**WORK ITEM:**
Scan the lines below for "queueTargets" and copy the matches.

**RAW DATA:**
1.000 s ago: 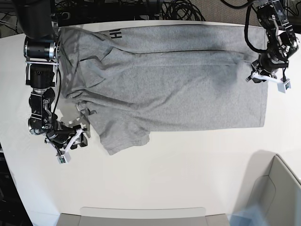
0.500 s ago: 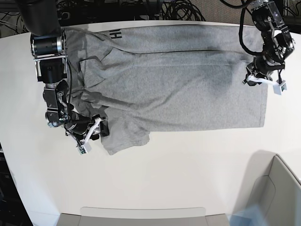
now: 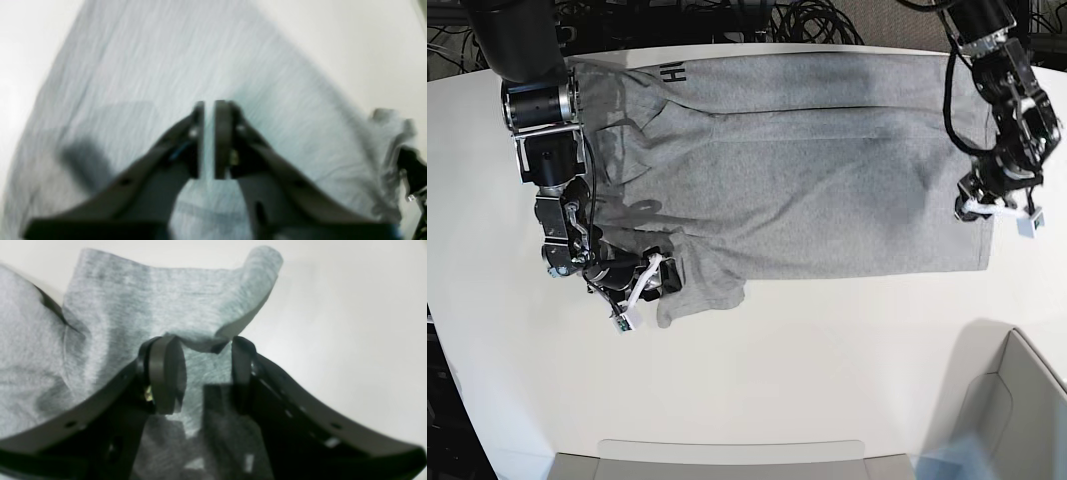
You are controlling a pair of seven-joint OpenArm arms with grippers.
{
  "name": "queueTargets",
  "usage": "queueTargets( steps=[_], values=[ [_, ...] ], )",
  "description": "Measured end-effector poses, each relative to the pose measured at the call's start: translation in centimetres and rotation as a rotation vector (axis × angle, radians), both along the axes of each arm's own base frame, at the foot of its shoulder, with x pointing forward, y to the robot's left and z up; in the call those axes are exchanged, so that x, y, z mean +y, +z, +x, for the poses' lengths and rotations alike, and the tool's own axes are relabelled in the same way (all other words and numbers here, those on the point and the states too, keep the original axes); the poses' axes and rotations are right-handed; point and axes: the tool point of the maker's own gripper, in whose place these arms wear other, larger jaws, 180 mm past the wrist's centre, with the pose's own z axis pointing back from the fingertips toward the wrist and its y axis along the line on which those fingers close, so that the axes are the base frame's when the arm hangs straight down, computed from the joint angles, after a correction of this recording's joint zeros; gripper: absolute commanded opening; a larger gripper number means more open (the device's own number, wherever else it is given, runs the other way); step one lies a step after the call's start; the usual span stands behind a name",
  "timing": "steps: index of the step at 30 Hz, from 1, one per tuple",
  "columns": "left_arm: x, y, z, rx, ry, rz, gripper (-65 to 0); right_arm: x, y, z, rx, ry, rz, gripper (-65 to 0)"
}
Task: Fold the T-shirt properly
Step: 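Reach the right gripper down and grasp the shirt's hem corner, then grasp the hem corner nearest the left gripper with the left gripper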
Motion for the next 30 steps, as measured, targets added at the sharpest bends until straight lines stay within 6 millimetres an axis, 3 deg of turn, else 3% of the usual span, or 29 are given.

**SOLVED PROBLEM:**
  "name": "queueTargets",
  "usage": "queueTargets( steps=[_], values=[ [_, ...] ], )",

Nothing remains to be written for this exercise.